Exact reproduction required: the lines below from the line with "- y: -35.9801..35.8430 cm" to the line with "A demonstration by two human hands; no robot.", both ends included, and no others.

Stored data:
== Segment start ==
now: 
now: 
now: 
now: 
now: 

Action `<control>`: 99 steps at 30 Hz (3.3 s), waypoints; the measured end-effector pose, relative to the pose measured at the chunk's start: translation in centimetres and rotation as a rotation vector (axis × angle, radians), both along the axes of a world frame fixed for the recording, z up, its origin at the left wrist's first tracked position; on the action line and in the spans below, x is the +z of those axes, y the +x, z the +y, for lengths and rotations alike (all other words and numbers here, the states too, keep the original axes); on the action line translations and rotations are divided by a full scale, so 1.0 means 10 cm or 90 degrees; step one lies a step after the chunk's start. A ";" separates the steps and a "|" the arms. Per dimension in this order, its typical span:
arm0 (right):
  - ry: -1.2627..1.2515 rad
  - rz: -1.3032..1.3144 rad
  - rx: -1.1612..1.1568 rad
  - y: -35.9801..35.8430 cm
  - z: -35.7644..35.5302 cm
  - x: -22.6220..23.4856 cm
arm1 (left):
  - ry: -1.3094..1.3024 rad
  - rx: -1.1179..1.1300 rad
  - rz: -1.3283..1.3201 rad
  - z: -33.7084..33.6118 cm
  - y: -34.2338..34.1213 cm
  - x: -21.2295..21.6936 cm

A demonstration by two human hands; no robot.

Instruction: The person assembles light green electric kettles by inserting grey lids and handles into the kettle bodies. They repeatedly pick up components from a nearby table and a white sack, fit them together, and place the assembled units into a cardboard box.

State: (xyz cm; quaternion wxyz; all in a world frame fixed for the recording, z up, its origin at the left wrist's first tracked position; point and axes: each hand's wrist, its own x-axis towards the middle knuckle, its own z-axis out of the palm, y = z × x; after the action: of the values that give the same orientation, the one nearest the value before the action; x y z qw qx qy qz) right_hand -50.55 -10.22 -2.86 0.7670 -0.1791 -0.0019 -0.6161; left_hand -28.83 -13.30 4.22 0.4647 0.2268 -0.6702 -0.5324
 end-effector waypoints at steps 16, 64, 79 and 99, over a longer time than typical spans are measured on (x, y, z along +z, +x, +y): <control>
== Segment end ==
Expected output:
  - y: -35.9801..35.8430 cm
  - z: -35.7644..35.5302 cm
  - x: -22.6220..23.4856 cm
arm1 (left):
  - ry: -1.3094..1.3024 rad
  - rx: -1.1179..1.1300 rad
  - rz: -1.3283..1.3201 rad
  - z: -33.7084..33.6118 cm
  - y: -34.2338..34.1213 cm
  - x: -21.2295..21.6936 cm

A demonstration by two human hands; no robot.

There's nothing left to add to the output.